AI-Based models will help companies by analyzing already existing or past
customer information and then apply it to new customers in a faster way and with accurate results.
AI-based automatic call transcription models or systems are essential in telecommunication industries to better understand customer emotions towards their services and products.
o Data Collection/Extraction
o Data storage
o Data Versioning
o Data Labeling (Annotated data)
o Data Processing
o Frameworks (Tensorflow, Pytorch, Fast.ai, Keras)
o Software Engineering (Git, Python, Jupyter Notebook, VS Code type editor, Design Pattern, Algorithm and Data Structure)
o Machine Learning/Deep Learning
o Cloud Services (GCP, AWS, etc)
o Hyperparameter Tuning (Optimization techniques, parameter-searching techniques, Ray tune, SigOpt)
o Experiment Management (Tensorboard, Comet, MLflow Tracking)
o REST API Deployment
o Model Serving
Our ability to use the data for the decision making process is either lost or not maximized at all too often, despite the recent increase in computing power and access to data over the last couple of decades. A number of businesses seem to not have a solid understanding of the questions being asked and how to apply the data correctly to the problem at hand. Predictly starts with why data science and what methodology needs to be followed in every specific situation.
Our focus here at Predictly is to produce a clean, high-quality dataset whose relationship to the target variables is understood and highly compatible. We aim to locate the dataset in the appropriate analytics environment so your business is ready to model.

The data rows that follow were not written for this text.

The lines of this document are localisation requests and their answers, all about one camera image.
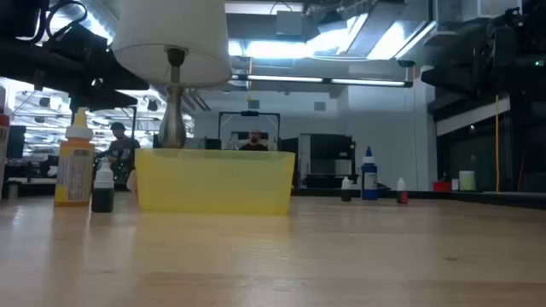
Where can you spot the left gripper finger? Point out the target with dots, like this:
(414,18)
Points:
(126,81)
(106,102)

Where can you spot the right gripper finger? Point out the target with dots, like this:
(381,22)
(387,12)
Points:
(452,103)
(456,81)

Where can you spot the small green food coloring bottle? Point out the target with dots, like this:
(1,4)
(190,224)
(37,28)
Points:
(102,200)

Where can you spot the small red food coloring bottle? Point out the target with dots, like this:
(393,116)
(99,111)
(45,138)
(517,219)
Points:
(402,197)

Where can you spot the large blue food coloring bottle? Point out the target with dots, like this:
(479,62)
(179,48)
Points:
(369,179)

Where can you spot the yellow translucent plastic bin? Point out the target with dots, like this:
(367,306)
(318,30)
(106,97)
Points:
(213,183)

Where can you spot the small black food coloring bottle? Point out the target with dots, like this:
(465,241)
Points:
(346,194)

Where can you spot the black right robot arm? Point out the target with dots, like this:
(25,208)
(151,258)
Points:
(529,42)

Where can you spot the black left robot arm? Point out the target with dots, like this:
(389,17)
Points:
(17,55)

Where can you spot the round white ceiling device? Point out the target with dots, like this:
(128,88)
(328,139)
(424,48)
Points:
(441,39)

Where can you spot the person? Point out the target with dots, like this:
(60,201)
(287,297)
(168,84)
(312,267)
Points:
(254,143)
(123,153)

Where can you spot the silver lamp with white shade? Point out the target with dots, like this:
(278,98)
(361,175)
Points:
(170,34)

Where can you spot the green and white canister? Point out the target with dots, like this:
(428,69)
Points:
(467,181)

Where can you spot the white cup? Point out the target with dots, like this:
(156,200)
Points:
(455,185)

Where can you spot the red storage bin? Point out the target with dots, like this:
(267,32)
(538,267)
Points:
(442,186)

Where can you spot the black monitor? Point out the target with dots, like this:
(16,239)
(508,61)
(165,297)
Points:
(16,141)

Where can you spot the black cabinet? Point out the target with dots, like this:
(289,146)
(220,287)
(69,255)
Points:
(328,149)

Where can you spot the long ceiling light bar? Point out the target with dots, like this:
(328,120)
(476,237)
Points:
(298,79)

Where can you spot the grey ceiling box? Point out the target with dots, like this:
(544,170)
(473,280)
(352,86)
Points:
(289,23)

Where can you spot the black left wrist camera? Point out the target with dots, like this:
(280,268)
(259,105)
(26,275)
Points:
(79,42)

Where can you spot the black gantry frame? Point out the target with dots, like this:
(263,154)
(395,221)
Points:
(249,113)

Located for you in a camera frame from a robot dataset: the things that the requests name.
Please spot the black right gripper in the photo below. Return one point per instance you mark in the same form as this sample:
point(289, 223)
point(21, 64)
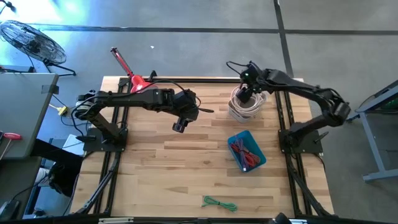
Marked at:
point(252, 85)

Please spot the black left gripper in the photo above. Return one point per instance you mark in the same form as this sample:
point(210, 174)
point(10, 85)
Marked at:
point(186, 105)

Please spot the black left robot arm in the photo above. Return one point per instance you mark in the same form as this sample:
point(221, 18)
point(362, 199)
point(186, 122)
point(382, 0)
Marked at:
point(130, 98)

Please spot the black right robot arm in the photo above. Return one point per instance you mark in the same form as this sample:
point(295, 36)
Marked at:
point(298, 88)

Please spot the white plastic bin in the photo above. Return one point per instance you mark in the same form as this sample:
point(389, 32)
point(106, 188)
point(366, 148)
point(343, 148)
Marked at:
point(239, 118)

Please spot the blue plastic bin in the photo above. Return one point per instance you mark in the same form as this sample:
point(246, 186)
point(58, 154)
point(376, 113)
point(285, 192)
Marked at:
point(252, 140)

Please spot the black table clamp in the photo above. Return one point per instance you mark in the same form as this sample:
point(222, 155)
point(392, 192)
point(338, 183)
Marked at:
point(153, 76)

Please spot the red desk lamp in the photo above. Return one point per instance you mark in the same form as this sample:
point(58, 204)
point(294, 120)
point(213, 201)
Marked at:
point(136, 82)

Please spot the white paper sheet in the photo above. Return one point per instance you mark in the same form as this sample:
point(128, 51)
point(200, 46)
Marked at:
point(71, 144)

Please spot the yellow power plug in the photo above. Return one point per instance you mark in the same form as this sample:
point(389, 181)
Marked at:
point(62, 110)

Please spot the person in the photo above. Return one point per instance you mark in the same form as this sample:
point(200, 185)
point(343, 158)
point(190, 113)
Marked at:
point(65, 177)

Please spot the grey side table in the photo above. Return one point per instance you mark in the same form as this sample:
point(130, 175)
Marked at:
point(21, 112)

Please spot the black floor fan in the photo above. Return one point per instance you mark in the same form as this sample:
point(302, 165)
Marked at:
point(32, 42)

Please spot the black aluminium table frame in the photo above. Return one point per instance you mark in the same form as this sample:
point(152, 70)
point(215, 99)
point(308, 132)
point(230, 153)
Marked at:
point(202, 80)

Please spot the grey metal table frame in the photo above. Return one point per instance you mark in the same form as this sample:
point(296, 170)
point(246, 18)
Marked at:
point(371, 146)

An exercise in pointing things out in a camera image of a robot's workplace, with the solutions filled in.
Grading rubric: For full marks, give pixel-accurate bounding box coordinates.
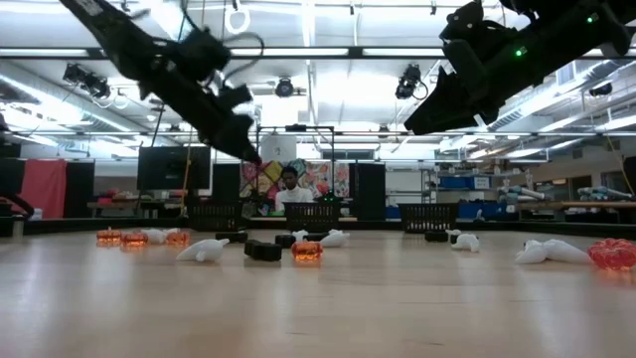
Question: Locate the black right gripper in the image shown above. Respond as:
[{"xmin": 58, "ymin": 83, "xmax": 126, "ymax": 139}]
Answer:
[{"xmin": 403, "ymin": 39, "xmax": 538, "ymax": 136}]

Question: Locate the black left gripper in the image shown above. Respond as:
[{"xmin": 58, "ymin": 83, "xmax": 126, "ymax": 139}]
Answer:
[{"xmin": 148, "ymin": 79, "xmax": 263, "ymax": 166}]

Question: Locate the orange plastic pumpkin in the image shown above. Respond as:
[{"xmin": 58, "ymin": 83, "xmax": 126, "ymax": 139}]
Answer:
[
  {"xmin": 290, "ymin": 240, "xmax": 325, "ymax": 263},
  {"xmin": 588, "ymin": 237, "xmax": 636, "ymax": 272},
  {"xmin": 121, "ymin": 231, "xmax": 150, "ymax": 249},
  {"xmin": 95, "ymin": 227, "xmax": 123, "ymax": 246},
  {"xmin": 165, "ymin": 230, "xmax": 192, "ymax": 247}
]

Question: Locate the white sign board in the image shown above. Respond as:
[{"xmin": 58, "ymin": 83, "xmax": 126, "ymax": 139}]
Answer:
[{"xmin": 259, "ymin": 134, "xmax": 298, "ymax": 163}]

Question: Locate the black metal stand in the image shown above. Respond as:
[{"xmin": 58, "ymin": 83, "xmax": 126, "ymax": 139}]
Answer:
[{"xmin": 255, "ymin": 123, "xmax": 337, "ymax": 200}]

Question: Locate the blue storage bin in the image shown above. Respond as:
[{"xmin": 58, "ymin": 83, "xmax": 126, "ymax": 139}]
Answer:
[{"xmin": 438, "ymin": 174, "xmax": 493, "ymax": 191}]

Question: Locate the black plastic basket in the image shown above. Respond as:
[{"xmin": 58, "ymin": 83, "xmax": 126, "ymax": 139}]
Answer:
[
  {"xmin": 283, "ymin": 201, "xmax": 342, "ymax": 234},
  {"xmin": 397, "ymin": 202, "xmax": 460, "ymax": 235},
  {"xmin": 187, "ymin": 199, "xmax": 245, "ymax": 233}
]

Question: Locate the person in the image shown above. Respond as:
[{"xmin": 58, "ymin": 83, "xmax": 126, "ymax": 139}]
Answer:
[{"xmin": 274, "ymin": 166, "xmax": 315, "ymax": 215}]

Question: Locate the colourful quilt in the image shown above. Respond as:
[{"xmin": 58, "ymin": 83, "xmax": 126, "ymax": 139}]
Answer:
[{"xmin": 239, "ymin": 158, "xmax": 351, "ymax": 200}]

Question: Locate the blue crate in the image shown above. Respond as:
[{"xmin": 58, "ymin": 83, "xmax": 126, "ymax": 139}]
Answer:
[{"xmin": 456, "ymin": 201, "xmax": 503, "ymax": 221}]

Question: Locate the pale grey tube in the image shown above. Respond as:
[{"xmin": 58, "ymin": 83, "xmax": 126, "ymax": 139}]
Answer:
[
  {"xmin": 498, "ymin": 184, "xmax": 548, "ymax": 203},
  {"xmin": 577, "ymin": 185, "xmax": 635, "ymax": 202}
]

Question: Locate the white air vent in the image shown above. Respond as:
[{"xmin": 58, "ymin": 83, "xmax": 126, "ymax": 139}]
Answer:
[{"xmin": 555, "ymin": 60, "xmax": 580, "ymax": 87}]

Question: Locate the wooden side table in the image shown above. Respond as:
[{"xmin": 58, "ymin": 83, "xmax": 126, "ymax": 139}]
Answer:
[{"xmin": 86, "ymin": 198, "xmax": 188, "ymax": 220}]

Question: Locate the wooden workbench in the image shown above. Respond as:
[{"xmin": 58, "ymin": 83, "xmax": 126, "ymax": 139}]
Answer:
[{"xmin": 516, "ymin": 200, "xmax": 636, "ymax": 211}]

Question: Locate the red cloth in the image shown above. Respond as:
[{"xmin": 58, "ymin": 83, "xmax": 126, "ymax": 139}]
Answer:
[{"xmin": 19, "ymin": 158, "xmax": 69, "ymax": 220}]

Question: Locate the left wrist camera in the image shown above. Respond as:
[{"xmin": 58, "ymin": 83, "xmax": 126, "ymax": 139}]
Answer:
[{"xmin": 218, "ymin": 84, "xmax": 255, "ymax": 109}]

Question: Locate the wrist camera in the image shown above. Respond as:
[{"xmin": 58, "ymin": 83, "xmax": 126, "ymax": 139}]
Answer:
[
  {"xmin": 439, "ymin": 0, "xmax": 506, "ymax": 49},
  {"xmin": 218, "ymin": 84, "xmax": 255, "ymax": 109}
]

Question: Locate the yellow rope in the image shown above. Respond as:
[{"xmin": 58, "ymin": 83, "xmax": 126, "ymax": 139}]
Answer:
[{"xmin": 179, "ymin": 141, "xmax": 194, "ymax": 218}]

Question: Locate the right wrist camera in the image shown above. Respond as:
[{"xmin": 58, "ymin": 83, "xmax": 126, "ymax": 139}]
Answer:
[{"xmin": 439, "ymin": 0, "xmax": 506, "ymax": 49}]

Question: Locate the white hanging ring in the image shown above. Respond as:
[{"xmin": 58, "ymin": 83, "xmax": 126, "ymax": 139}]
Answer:
[{"xmin": 224, "ymin": 4, "xmax": 251, "ymax": 35}]

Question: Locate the black aluminium table frame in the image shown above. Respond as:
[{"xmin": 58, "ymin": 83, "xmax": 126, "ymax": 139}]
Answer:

We develop a solution architecture of the data pipeline that refreshes and scores the data regularly.
Predictly helps in determining the optimal data features for the machine-learning model for each specific business domain and create an informative machine-learning model that predicts the target most accurately. We also create a machine-learning model that’s suitable for production.
Predictly works in the direction to deploy models with a data pipeline to a production or production-like environment for final user acceptance. Once you have a set of models that perform well, you can operationalize them for other applications to consume. Depending on the business requirements, predictions are made either in real time or on a batch basis.